In these last months there has been a great hue and cry about the importance of showing respect, especially to law enforcement officers. I am in 100% agreement with this injunction. Law enforcement officers deserve our respect and admiration for a myriad of reasons. So do teachers and cashiers and pharmacists (my sister could tell you some stories! Whew!)
I’ve loved the two football teams for which my son has played, and one reason is because several of the volunteer coaches are police officers. Several times a shift has run late and they’ve come to practice in their uniforms. My son has the uncanny ability to suss out the power dynamic in a situation faster than any kid I’ve ever met. (And the hubris to step into any perceived power gap and take the reins of control for himself.) But when a large, muscular football coach in full police gear commands this bitty baller to drop and give ten, it’s clear who holds the power. There is no other response than, “Yes, sir!”
My kid being told to "guard the corner and stop getting sucked in!" Both the coach and the chain crew are law enforcement officers. |
This builds respect. Because it also builds relationship. And here’s where I see the mandate that “people should teach their kids respect” breaking down.
‘Cuz, y’all, can I just get a witness that it’s a daily, consistent, difficult battle teaching my child respect, and I’m living in a comfortable, fair, middle class world and surrounded by dozens of people supporting me in that effort - from his law enforcement football coaches to his teacher and classmates to his friends and my friends and family members to the high-fiving security guards at church. We’re working the program and he still gets mouthy and defiant and doesn’t always listen to directive.
But what of those parents who can’t or won’t teach this respect by reason of generational poverty, addictions, crime, abuse, injustice or fear?

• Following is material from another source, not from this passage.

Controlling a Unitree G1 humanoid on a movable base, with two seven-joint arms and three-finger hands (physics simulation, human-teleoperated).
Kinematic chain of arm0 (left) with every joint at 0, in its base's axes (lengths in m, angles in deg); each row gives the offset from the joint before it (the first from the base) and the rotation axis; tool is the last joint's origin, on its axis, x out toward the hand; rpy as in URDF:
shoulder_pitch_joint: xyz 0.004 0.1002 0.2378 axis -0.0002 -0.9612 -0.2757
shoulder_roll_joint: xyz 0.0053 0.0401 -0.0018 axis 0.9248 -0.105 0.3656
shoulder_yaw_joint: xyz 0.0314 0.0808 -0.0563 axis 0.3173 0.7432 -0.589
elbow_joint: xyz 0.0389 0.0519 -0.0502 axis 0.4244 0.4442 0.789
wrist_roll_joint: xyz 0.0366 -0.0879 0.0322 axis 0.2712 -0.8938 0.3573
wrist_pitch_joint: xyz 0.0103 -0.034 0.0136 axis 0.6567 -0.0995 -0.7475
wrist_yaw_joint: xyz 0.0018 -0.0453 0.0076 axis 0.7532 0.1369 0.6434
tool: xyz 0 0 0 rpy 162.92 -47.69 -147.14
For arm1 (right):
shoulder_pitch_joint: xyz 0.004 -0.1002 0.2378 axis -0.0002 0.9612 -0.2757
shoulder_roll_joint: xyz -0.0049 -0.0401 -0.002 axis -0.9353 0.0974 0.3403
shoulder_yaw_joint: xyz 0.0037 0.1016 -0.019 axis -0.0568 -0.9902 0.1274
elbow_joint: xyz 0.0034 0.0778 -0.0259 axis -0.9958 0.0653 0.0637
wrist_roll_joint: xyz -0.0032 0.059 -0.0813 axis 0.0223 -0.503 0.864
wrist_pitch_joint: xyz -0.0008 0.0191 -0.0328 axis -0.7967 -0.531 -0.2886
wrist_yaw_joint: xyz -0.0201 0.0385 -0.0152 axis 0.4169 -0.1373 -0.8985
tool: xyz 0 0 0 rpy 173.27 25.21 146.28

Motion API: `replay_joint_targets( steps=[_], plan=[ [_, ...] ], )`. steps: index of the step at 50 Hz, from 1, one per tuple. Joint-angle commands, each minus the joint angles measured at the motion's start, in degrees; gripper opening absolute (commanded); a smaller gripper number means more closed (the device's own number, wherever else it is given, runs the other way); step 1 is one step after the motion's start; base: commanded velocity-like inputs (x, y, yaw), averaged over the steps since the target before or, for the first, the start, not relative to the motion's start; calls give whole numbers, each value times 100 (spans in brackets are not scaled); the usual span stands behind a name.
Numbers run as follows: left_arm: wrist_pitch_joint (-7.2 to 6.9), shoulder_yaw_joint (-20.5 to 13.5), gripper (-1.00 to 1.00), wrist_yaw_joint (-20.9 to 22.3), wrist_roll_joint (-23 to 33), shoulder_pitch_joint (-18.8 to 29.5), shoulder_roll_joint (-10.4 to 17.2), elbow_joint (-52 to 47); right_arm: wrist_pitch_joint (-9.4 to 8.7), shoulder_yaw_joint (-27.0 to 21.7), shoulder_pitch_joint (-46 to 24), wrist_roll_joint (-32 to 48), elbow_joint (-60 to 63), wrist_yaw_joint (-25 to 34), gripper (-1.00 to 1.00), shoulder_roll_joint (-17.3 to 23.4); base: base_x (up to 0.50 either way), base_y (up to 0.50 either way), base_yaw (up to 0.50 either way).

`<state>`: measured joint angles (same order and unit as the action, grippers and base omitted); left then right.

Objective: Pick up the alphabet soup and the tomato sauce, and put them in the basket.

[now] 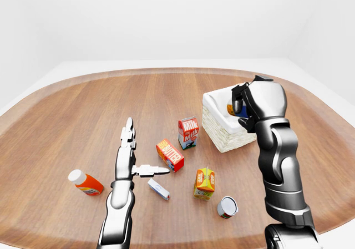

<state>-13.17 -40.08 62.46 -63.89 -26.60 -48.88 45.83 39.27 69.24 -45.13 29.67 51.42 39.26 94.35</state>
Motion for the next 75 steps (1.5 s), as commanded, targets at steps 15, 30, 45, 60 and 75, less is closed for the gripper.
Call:
replay_joint_targets(
  steps=[15,30,45,60,75],
  plan=[
    [0,-22,100,82,-111,-15,3,19,0,-5,-975,-21,-1370,-244,-100,388,0,0,0],
    [0,-5,100,80,-100,-30,-7,-77,0,65,-1548,123,-2635,-817,-100,570,0,0,0],
    [0,-10,100,59,-108,0,-8,-18,0,213,-2377,118,-4365,-1464,-100,687,0,0,0],
    [0,-19,100,45,-122,29,-6,-6,0,401,-3506,-287,-6854,-2461,-100,826,0,0,0],
    [0,-13,100,65,-126,-14,-3,-75,0,566,-4055,-483,-7897,-2743,-100,895,0,0,0]
  ],
)
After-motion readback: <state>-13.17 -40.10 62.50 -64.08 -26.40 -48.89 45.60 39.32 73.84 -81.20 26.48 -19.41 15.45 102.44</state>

According to Bruce Perry, MD, PhD, Senior Fellow of the ChildTrauma Academy, “We know that our biology predisposes us to mirror the actions of those we see around us... These facts are wonderful when what we are considering repeating is loving and nurturing, but they are frankly terrifying when we think about the violence and the increasing number of simulations of violence that surround us and our children.” He continues, “The mirroring systems of our social brains make behaviors contagious. And again, this is wonderful when what you are practicing is sports or piano or kindness, but not so great when what’s being repeated is impulsive, aggressive responses to threat.”

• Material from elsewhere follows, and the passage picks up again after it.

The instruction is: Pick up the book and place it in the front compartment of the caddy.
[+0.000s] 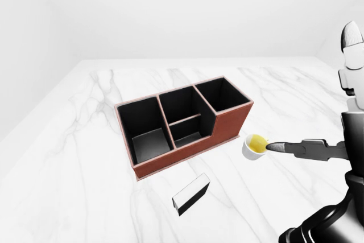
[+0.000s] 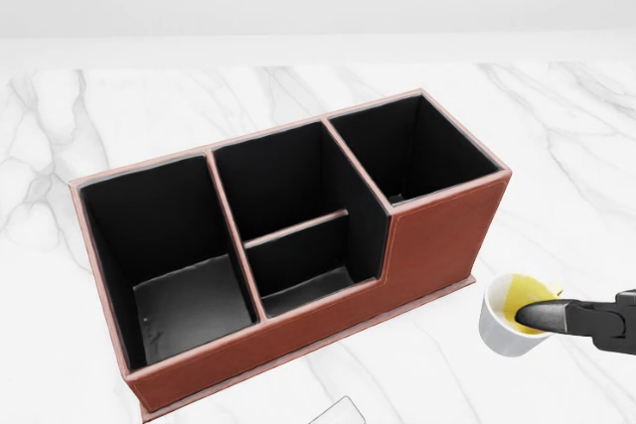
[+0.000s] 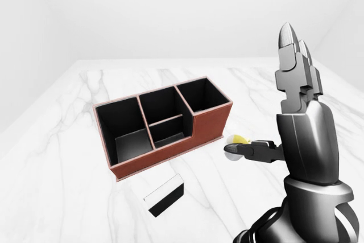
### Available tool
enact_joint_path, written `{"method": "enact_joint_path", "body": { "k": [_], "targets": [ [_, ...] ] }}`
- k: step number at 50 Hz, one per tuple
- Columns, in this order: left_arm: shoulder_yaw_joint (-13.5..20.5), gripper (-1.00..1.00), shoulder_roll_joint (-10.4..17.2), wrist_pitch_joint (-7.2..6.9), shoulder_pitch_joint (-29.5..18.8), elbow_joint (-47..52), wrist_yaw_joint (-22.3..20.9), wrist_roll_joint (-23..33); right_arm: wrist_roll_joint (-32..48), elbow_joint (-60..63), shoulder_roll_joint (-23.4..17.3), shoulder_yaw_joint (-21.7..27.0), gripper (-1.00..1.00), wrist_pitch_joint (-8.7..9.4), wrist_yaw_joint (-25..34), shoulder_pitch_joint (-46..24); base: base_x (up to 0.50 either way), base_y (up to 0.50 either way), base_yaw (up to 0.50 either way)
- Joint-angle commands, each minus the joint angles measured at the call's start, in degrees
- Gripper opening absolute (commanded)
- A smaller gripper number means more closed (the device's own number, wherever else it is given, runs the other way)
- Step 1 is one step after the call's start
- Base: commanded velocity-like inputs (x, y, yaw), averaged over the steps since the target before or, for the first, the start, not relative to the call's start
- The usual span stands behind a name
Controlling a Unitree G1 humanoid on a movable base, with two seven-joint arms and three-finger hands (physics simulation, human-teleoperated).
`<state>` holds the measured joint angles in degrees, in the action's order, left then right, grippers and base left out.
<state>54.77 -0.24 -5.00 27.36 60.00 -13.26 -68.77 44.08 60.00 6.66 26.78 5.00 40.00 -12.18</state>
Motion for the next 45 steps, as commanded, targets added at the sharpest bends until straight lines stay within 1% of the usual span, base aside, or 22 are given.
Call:
{"method": "enact_joint_path", "body": {
  "k": [1, 5, 11, 14, 16, 18, 23, 28, 30, 34, 40, 45],
  "targets": [
    [-0.1, 1.0, -0.1, 0.0, 0.2, 0.0, -0.1, 0.1, 1.6, 0.0, 2.1, 3.0, 1.0, 0.0, 0.0, 0.3, 0.0, 0.0, 0.0],
    [0.5, 1.0, -1.2, 0.0, -0.4, 0.0, -0.9, 0.5, 1.2, 0.0, 2.1, 3.6, 1.0, 0.0, 0.0, 1.2, 0.0, 0.0, 0.0],
    [0.8, 1.0, -1.3, 0.0, -0.5, 0.0, -1.1, 0.4, 0.5, -0.1, 2.6, 3.2, 1.0, 0.0, 0.0, 3.3, 0.0, 0.0, 0.0],
    [0.5, 1.0, -1.5, 0.0, -0.5, 0.0, -1.2, 0.7, -0.3, 0.0, 4.5, 3.1, 1.0, 0.0, 0.0, 6.3, 0.0, 0.0, 0.0],
    [0.5, 1.0, -1.2, 0.0, -0.2, 0.0, -1.0, 0.3, -1.6, -0.1, 5.8, 2.7, 1.0, 0.0, 0.0, 9.5, 0.0, 0.0, 0.0],
    [0.2, 1.0, -1.1, 0.0, -0.2, 0.0, -0.9, 0.5, -2.5, -0.1, 6.6, 3.1, 1.0, 0.0, 0.0, 10.6, 0.0, 0.0, 0.0],
    [-0.1, 1.0, -1.1, 0.0, -0.1, 0.0, -0.8, 0.8, -3.7, 0.0, 5.9, 2.3, 1.0, 0.0, 0.0, 13.2, 0.0, 0.0, 0.0],
    [-0.2, 1.0, -1.1, 0.0, 0.1, 0.0, -0.8, 0.7, -5.5, 0.0, 5.7, 2.8, 1.0, 0.0, 0.0, 15.9, 0.0, 0.0, 0.0],
    [-0.3, 1.0, -0.9, 0.0, 0.2, 0.0, -0.7, 0.6, -8.2, 0.0, 5.9, 3.3, 1.0, 0.0, 0.0, 20.1, 0.0, 0.0, 0.0],
    [-0.1, 1.0, -0.8, 0.0, 0.1, 0.0, -0.6, 0.3, -12.1, 0.0, 6.7, 5.4, 1.0, 0.0, 0.0, 25.3, 0.0, 0.0, 0.0],
    [0.3, 1.0, -1.4, 0.0, 0.4, 0.0, -1.2, 0.0, -14.1, 0.0, 5.3, 5.9, 1.0, 0.0, 0.0, 28.3, 0.0, 0.0, 0.0],
    [0.6, 1.0, -1.3, 0.0, 0.1, 0.0, -1.1, -0.1, -15.2, 0.0, 6.1, 5.9, 1.0, 0.0, 0.0, 31.5, 0.0, 0.0, 0.0]
  ]
}}
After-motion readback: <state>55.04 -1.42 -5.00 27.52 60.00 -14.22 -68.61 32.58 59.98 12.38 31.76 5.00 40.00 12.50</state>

So what are we to do? Are we to shake our heads at the Michael Browns of the world and tsk, tsk their fate because, well, they should have learned respect.
How are they to learn?
This seems a pivotal moment for those of us carrying the banner of respect - a moment either to make a different or to shake our heads. What if all those believers who shout, “Yes! People should learn respect!” step in to mentor youth? To model and teach respect?
Organizations like: Big Brothers Big Sisters, Every1Reads, (seriously, y'all, teachers are on the front line in this directive), Kentucky Refugee Ministries, Uspiritus, Orphan Care Alliance, Boys' and Girls' Club, Portland Promise Center, just to name a few that come immediately to mind, are all desperate for volunteers and financing. They could all benefit from our desire that children learn respect. Respect comes from relationship. Who better to build those relationships than believers? Who better to stand in the gap for oppressed and downtrodden youth? Who better to build bridges and create relationships for “such a time as this”?
This is too big a moment to just talk the talk and lament the state of society today. If we want children to learn respect, then we need to show the way.